++++ Given material ++++

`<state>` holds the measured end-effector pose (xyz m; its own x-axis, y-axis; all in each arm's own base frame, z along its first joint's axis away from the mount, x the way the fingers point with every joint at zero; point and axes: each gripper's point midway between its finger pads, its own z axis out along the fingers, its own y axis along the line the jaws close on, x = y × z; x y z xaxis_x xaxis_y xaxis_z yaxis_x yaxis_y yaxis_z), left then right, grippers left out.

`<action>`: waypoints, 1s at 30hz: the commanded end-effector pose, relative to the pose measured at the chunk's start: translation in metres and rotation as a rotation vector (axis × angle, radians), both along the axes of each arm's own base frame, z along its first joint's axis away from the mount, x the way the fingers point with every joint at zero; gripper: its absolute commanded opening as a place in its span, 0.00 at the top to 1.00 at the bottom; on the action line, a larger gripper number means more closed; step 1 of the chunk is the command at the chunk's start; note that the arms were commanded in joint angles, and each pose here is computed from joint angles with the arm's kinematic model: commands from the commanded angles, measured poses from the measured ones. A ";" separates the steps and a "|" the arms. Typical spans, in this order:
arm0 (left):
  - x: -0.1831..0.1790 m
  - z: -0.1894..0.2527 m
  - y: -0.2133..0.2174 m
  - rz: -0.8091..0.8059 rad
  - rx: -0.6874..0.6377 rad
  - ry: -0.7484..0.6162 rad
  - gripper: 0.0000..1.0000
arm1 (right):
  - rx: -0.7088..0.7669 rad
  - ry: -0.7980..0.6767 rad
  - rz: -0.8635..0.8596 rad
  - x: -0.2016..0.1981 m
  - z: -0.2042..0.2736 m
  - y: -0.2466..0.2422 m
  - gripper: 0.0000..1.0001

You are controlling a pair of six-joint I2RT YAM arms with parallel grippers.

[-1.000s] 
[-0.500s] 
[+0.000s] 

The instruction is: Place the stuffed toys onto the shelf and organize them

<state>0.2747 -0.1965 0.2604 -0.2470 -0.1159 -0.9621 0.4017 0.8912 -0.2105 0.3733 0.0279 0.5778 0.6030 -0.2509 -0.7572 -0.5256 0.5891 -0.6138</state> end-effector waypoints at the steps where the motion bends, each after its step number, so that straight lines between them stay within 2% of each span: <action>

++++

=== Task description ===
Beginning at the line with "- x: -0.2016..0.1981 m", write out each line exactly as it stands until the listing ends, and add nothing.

=== Completed task ===
  - x: -0.2016..0.1981 m
  - z: -0.2042..0.2736 m
  - y: -0.2466..0.2422 m
  - gripper: 0.0000..1.0001

You are controlling a pair of six-joint I2RT YAM arms with parallel grippers.

[-1.000s] 
[-0.500s] 
[+0.000s] 

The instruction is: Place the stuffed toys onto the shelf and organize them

<state>0.2747 -0.1965 0.2604 -0.2470 -0.1159 -0.9621 0.4017 0.8912 -0.2105 0.3733 0.0279 0.5778 0.6030 -0.2509 -0.7572 -0.5256 0.5891 -0.6138</state> end-effector waypoints at the steps where the motion bends, each after its step number, so that straight lines between them stay within 2% of each span: <action>

That wraps up the exercise.